● Problem details
Where the word "that" occurs in a line of the data, return the whole line.

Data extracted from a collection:
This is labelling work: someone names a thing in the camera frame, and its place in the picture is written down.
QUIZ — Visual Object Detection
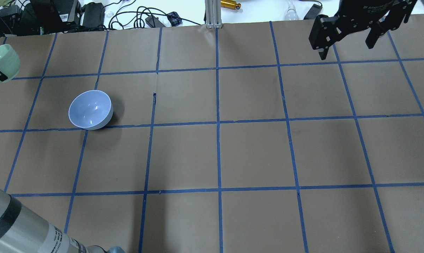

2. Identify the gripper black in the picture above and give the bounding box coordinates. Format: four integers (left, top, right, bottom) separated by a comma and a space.
309, 0, 417, 60

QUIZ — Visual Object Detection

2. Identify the green bowl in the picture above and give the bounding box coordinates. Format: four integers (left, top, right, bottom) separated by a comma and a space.
0, 44, 20, 82

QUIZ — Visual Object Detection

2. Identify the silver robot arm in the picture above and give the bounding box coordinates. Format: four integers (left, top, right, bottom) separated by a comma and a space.
0, 189, 105, 253

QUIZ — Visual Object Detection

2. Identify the blue bowl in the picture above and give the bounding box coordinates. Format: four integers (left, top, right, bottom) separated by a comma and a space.
68, 90, 114, 130

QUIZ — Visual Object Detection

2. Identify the black power adapter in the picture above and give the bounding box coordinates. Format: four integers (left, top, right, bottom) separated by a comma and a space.
303, 4, 322, 20

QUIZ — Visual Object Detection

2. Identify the white light bulb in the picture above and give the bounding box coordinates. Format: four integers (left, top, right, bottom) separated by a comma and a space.
285, 0, 299, 21

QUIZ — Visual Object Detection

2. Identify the black laptop bag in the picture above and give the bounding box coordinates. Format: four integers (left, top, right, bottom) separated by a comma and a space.
0, 0, 81, 37

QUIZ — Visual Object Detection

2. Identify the yellow brass tool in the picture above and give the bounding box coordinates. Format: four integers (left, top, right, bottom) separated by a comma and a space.
220, 0, 241, 10

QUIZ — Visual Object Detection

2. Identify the aluminium frame post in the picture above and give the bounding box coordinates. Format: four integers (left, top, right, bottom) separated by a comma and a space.
205, 0, 223, 29

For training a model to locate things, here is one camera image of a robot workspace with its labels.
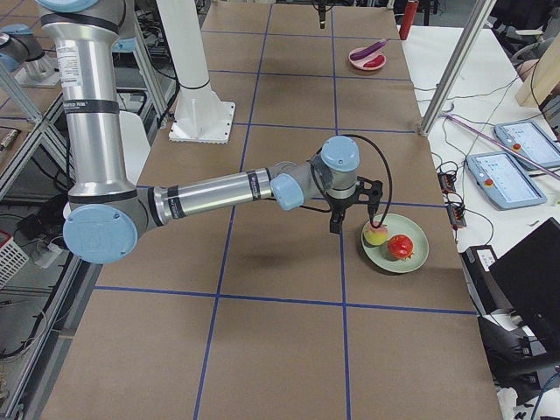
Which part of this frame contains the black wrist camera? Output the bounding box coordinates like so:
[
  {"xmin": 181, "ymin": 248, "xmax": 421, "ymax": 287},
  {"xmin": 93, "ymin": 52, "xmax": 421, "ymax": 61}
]
[{"xmin": 329, "ymin": 210, "xmax": 346, "ymax": 235}]

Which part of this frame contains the red chili pepper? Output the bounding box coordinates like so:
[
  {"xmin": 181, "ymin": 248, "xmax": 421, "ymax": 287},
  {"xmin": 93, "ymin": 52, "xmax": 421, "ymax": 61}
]
[{"xmin": 362, "ymin": 55, "xmax": 387, "ymax": 71}]

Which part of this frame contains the far teach pendant tablet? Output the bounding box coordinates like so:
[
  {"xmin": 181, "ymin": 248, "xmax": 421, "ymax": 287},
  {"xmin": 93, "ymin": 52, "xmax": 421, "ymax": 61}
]
[{"xmin": 493, "ymin": 120, "xmax": 559, "ymax": 169}]

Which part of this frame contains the aluminium frame post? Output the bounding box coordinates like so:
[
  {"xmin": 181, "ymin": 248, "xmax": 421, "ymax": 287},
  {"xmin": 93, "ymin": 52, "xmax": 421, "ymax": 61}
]
[{"xmin": 418, "ymin": 0, "xmax": 496, "ymax": 137}]

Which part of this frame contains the white plastic basket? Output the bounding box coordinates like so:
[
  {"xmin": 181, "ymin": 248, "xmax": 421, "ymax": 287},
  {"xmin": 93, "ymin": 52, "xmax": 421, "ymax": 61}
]
[{"xmin": 0, "ymin": 230, "xmax": 29, "ymax": 288}]

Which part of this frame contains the teach pendant tablet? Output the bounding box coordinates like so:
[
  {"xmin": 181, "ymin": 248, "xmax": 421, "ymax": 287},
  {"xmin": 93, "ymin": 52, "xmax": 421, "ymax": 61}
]
[
  {"xmin": 493, "ymin": 120, "xmax": 559, "ymax": 169},
  {"xmin": 465, "ymin": 151, "xmax": 547, "ymax": 210}
]

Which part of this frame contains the long reacher grabber stick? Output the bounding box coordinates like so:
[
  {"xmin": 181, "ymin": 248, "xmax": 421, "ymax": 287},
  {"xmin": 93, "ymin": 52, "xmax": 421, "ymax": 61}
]
[{"xmin": 442, "ymin": 114, "xmax": 560, "ymax": 181}]

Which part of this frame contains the red pomegranate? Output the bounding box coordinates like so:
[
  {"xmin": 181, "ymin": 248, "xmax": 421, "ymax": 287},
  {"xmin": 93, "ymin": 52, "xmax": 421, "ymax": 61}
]
[{"xmin": 387, "ymin": 234, "xmax": 414, "ymax": 260}]

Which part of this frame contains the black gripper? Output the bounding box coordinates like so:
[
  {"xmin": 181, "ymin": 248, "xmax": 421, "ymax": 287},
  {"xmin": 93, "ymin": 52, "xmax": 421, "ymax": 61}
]
[
  {"xmin": 350, "ymin": 176, "xmax": 383, "ymax": 228},
  {"xmin": 312, "ymin": 0, "xmax": 333, "ymax": 29}
]

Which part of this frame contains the light green plate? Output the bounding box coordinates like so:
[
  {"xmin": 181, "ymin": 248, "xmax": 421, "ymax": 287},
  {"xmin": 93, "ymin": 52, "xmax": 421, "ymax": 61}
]
[{"xmin": 361, "ymin": 213, "xmax": 430, "ymax": 274}]

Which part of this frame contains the purple eggplant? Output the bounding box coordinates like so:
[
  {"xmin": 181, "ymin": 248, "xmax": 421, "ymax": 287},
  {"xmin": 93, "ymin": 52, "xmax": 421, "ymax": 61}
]
[{"xmin": 349, "ymin": 39, "xmax": 387, "ymax": 60}]

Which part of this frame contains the yellow pink peach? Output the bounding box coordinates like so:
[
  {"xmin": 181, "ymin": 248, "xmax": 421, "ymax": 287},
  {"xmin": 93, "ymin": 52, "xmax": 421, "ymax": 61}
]
[{"xmin": 362, "ymin": 222, "xmax": 389, "ymax": 246}]

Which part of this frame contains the black laptop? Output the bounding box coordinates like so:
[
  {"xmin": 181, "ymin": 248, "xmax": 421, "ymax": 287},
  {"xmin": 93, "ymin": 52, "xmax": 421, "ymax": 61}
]
[{"xmin": 490, "ymin": 217, "xmax": 559, "ymax": 351}]

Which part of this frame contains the near teach pendant tablet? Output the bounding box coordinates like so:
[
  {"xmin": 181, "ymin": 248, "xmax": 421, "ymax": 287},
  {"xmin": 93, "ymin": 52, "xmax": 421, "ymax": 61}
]
[{"xmin": 465, "ymin": 151, "xmax": 547, "ymax": 210}]

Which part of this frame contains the pink plate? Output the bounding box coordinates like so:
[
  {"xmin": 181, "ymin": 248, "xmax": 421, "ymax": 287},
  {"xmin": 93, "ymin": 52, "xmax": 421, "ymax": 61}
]
[{"xmin": 348, "ymin": 48, "xmax": 387, "ymax": 72}]

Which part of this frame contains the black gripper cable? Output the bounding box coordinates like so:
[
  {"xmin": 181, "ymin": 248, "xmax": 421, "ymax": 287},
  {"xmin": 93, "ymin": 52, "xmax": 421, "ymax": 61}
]
[{"xmin": 301, "ymin": 133, "xmax": 394, "ymax": 229}]

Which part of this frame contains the white pedestal column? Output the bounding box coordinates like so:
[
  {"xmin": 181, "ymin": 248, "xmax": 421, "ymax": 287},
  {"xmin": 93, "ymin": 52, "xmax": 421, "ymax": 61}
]
[{"xmin": 157, "ymin": 0, "xmax": 235, "ymax": 144}]

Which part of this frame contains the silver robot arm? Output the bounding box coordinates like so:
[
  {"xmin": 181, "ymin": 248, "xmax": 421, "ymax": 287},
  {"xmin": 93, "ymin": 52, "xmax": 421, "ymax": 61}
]
[{"xmin": 38, "ymin": 1, "xmax": 383, "ymax": 264}]

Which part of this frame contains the red bottle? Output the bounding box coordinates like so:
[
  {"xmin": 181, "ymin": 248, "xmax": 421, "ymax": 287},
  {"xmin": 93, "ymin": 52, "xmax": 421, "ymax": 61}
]
[{"xmin": 399, "ymin": 0, "xmax": 419, "ymax": 40}]

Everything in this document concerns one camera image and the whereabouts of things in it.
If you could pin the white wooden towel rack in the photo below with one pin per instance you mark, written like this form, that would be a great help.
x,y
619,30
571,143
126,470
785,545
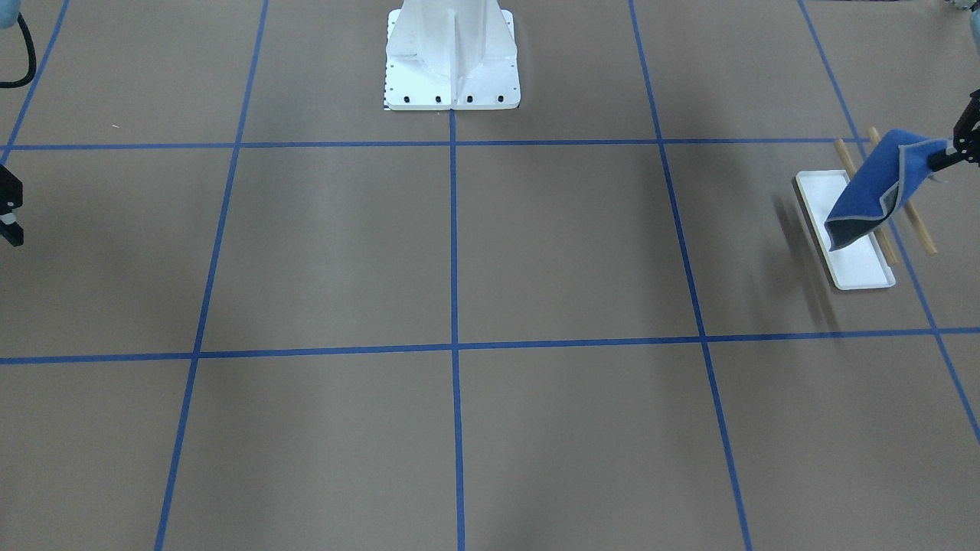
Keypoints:
x,y
868,263

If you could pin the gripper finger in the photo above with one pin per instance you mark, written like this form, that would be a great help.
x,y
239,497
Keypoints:
x,y
11,200

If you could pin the blue towel with grey trim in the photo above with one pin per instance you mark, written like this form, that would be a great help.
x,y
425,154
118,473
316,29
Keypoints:
x,y
885,182

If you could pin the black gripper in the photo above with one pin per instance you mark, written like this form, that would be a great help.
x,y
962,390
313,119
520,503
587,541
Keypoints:
x,y
966,132

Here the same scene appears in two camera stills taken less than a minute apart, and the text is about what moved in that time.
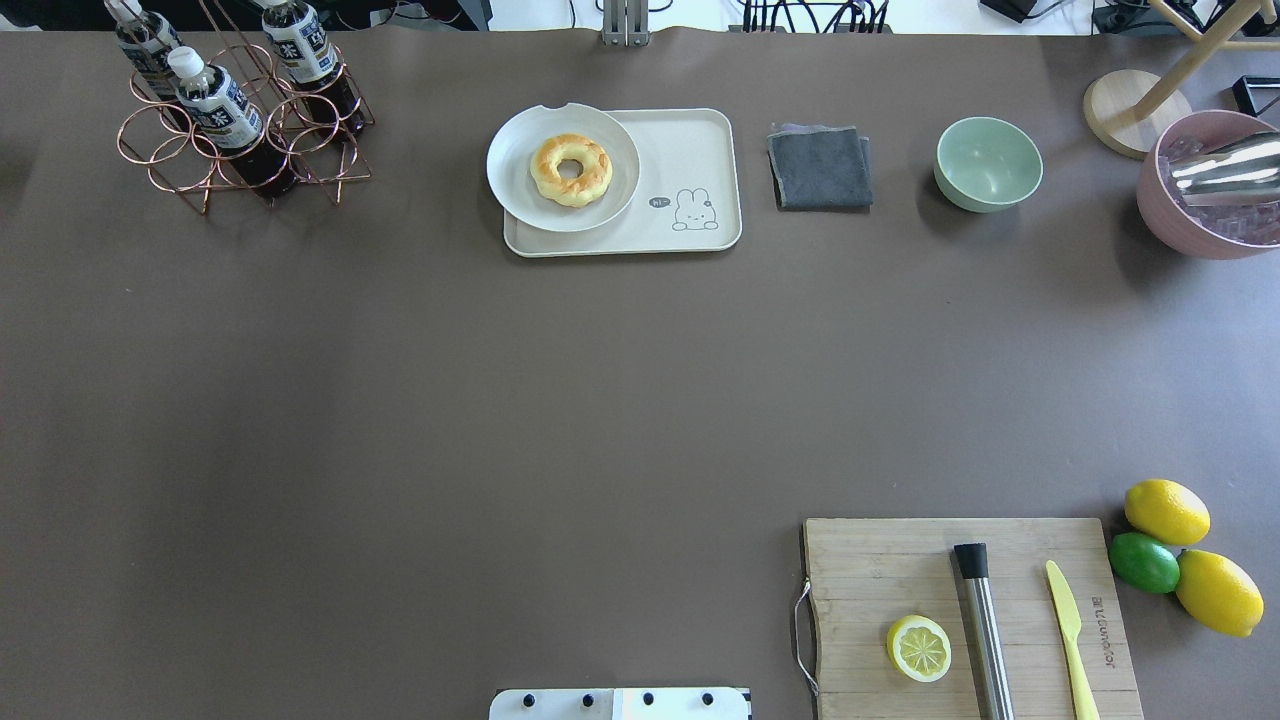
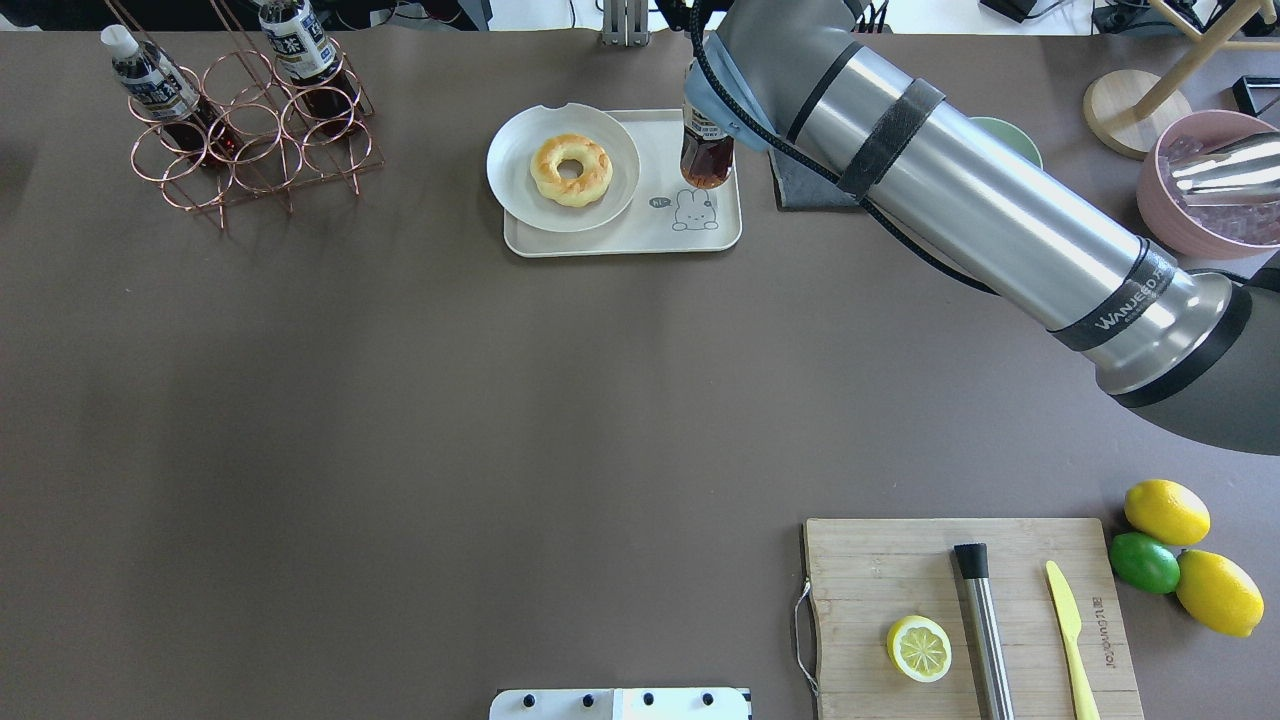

● Problem solution
If you could pin the white wooden towel rack in the photo below with one pin per instance you mark, written like this form, that would be a great help.
If you could pin the gripper finger in the photo above with one pin per instance you mark, written like this form, that would be a great help.
If you could pin the blue towel with grey trim in the photo above with one pin per instance you mark, written like this form, that would be a great help.
If you could pin the black gripper in the photo above with one pin per instance you mark, written like this form, that would be a great help.
Here the same scene appears in two camera stills taken less than a minute apart, and the text is about what moved in that time.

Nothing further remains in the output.